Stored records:
-=-=-
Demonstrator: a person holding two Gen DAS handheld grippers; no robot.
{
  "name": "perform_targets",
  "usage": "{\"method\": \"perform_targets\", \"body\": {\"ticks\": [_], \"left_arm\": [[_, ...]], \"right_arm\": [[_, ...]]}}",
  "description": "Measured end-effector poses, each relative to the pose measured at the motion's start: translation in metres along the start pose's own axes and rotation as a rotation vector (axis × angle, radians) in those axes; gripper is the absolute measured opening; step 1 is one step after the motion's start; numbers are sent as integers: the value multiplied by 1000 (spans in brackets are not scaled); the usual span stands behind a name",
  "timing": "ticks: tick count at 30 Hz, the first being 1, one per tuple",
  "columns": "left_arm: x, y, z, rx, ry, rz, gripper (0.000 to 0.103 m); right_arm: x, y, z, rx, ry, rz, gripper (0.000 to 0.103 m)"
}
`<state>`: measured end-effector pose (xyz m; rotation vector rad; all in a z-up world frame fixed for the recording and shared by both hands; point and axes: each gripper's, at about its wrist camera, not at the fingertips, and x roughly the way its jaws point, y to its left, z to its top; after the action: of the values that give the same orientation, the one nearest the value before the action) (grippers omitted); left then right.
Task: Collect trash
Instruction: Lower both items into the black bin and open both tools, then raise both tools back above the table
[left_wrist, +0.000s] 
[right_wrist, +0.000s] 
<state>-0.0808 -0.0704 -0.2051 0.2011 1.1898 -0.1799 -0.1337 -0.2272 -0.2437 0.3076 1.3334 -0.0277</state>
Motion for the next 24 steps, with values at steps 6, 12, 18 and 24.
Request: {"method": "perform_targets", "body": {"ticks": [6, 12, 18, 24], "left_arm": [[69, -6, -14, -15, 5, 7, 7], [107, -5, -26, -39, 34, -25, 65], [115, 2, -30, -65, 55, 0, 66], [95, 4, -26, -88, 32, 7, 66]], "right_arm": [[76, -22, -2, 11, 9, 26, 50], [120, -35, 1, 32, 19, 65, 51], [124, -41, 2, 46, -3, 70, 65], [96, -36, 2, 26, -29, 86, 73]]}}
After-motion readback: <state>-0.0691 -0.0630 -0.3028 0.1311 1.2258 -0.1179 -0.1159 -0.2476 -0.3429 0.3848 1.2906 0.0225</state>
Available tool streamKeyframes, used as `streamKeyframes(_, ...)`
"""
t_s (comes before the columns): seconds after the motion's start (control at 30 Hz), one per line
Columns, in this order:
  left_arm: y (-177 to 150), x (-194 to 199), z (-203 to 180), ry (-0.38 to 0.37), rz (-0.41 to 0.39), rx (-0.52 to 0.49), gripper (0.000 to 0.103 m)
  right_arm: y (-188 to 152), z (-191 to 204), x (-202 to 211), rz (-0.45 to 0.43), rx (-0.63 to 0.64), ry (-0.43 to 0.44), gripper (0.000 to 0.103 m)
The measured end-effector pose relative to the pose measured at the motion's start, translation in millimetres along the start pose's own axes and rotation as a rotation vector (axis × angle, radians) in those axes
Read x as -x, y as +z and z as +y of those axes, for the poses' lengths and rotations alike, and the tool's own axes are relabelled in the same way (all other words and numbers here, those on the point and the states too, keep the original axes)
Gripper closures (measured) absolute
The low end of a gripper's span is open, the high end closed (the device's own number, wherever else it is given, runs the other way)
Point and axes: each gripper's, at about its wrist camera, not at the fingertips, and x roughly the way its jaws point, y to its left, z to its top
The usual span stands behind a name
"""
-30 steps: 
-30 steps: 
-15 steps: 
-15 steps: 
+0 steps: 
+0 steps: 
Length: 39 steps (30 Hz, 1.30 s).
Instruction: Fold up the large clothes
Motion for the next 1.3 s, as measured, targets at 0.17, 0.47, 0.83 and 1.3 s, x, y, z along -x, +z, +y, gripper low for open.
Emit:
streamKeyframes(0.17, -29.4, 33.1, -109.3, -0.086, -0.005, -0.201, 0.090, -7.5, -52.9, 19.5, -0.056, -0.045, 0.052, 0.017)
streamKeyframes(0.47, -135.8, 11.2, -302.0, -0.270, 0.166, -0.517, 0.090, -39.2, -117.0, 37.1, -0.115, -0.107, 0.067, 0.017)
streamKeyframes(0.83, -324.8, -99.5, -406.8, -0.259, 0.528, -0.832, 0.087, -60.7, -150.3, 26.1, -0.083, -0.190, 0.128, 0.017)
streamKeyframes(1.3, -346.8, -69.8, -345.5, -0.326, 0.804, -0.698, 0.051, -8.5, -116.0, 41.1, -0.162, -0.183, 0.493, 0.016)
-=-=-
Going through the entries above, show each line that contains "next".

WRITTEN REPLY:
Motion for the next 24 steps, with values at steps 6, 12, 18 and 24.
Motion for the next 1.3 s, as measured, targets at 0.17, 0.47, 0.83 and 1.3 s, x, y, z along -x, +z, +y, gripper low for open.

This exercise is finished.